→ Problem description
The result should be the full listing copied exactly, with no pictures in it.

→ Given information
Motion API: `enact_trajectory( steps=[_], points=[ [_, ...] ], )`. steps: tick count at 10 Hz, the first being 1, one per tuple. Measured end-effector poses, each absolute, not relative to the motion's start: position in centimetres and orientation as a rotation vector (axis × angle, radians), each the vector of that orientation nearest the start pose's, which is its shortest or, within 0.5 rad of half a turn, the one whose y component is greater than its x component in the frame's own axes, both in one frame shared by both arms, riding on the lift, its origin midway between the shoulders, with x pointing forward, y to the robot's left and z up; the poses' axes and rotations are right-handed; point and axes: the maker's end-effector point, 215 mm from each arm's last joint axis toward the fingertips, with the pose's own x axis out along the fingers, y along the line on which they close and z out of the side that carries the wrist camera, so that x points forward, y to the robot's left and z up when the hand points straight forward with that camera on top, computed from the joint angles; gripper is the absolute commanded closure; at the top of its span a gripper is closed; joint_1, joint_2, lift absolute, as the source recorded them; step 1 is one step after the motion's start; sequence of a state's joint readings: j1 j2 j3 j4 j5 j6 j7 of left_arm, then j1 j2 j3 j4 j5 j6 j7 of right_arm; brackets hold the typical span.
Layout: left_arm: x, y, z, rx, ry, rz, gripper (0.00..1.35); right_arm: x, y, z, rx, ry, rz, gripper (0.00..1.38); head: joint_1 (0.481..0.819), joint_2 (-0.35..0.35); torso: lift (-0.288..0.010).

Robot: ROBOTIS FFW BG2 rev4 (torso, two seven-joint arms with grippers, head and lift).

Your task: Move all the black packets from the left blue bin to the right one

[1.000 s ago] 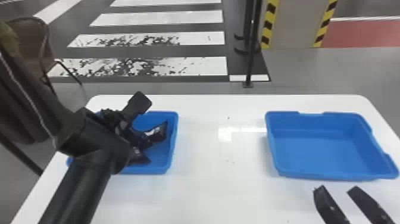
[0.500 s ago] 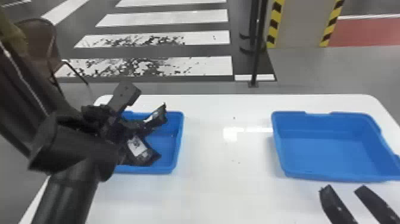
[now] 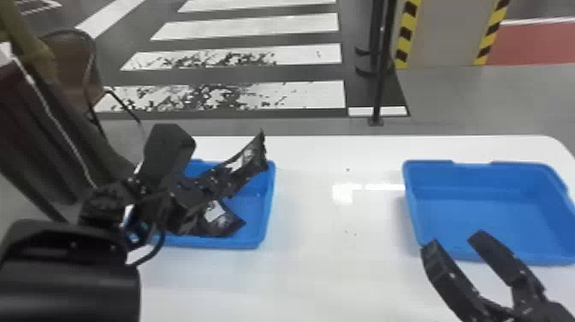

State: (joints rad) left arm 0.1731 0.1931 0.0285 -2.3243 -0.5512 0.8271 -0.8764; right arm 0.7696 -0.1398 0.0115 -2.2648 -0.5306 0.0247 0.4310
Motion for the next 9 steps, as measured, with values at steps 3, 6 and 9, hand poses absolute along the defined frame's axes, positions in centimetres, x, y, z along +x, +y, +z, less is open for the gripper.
enact_trajectory(
  steps=[3, 6, 9],
  points=[
    [45.2, 15.9, -31.3, 0.422, 0.359, -0.617, 1.21, 37.1, -9.4, -27.6, 0.468, 0.004, 0.636, 0.14, 0.695, 0.093, -0.140],
    [44.2, 11.1, -30.6, 0.386, 0.311, -0.722, 1.21, 41.1, -7.6, -27.9, 0.451, -0.013, 0.681, 0.14, 0.695, 0.048, -0.140],
    [43.7, 8.8, -30.2, 0.367, 0.291, -0.775, 1.21, 44.0, -7.4, -28.7, 0.423, -0.006, 0.680, 0.14, 0.695, 0.019, -0.140]
  ],
)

→ Task output
Motion API: `enact_trajectory( steps=[_], points=[ [_, ...] ], )`. steps: tick count at 10 Hz, the first being 1, one per tuple. Measured end-effector poses, each absolute, not relative to the motion's start: position in centimetres and orientation as a rotation vector (axis × angle, radians), each the vector of that orientation nearest the start pose's, which is its shortest or, within 0.5 rad of half a turn, the one whose y component is greater than its x component in the frame's own axes, both in one frame shared by both arms, riding on the lift, its origin midway between the shoulders, with x pointing forward, y to the robot's left and z up; the poses' axes and rotations are right-handed; point and axes: the maker's end-effector point, 215 mm from each arm's last joint axis toward the fingertips, with the pose's own x axis out along the fingers, y along the line on which they close and z out of the side that carries the wrist camera, so that x points forward, y to the robot's left and z up when the hand points straight forward with that camera on top, computed from the joint angles; gripper is the absolute commanded closure; at the top of its span a gripper is closed; joint_1, joint_2, lift absolute, as the source recorded them; step 1 is one step after the motion's start; sequence of a state's joint readings: j1 j2 j3 j4 j5 j6 j7 of left_arm, then j1 j2 j3 j4 j5 j6 j7 of right_arm; brackets hold the typical span.
Layout: left_arm: x, y, z, rx, ry, rz, gripper (0.00..1.35); right_arm: x, y, z, rx, ry, rz, gripper (0.00..1.38); head: joint_1 (0.481..0.819), joint_2 (-0.35..0.35); torso: lift (-0.288..0.010).

Robot: ROBOTIS FFW BG2 rev4 (torso, two seven-joint arms with grippers, head and lift).

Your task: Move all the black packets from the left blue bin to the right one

[1.000 s ago] 
[0.500 s ago] 
[now] 

State: (joints rad) left arm 0.1731 0.1931 0.0285 -2.3243 -0.5512 0.8271 -0.8764; right arm 0.7696 -0.1398 0.0115 -2.2648 -0.5306 0.0247 0.4310
Motion for the next 9 steps, as measured, with values at steps 3, 6 and 9, hand poses absolute along the defined frame's axes, positions in centimetres, x, y, z along +x, +y, +z, less is open for the gripper.
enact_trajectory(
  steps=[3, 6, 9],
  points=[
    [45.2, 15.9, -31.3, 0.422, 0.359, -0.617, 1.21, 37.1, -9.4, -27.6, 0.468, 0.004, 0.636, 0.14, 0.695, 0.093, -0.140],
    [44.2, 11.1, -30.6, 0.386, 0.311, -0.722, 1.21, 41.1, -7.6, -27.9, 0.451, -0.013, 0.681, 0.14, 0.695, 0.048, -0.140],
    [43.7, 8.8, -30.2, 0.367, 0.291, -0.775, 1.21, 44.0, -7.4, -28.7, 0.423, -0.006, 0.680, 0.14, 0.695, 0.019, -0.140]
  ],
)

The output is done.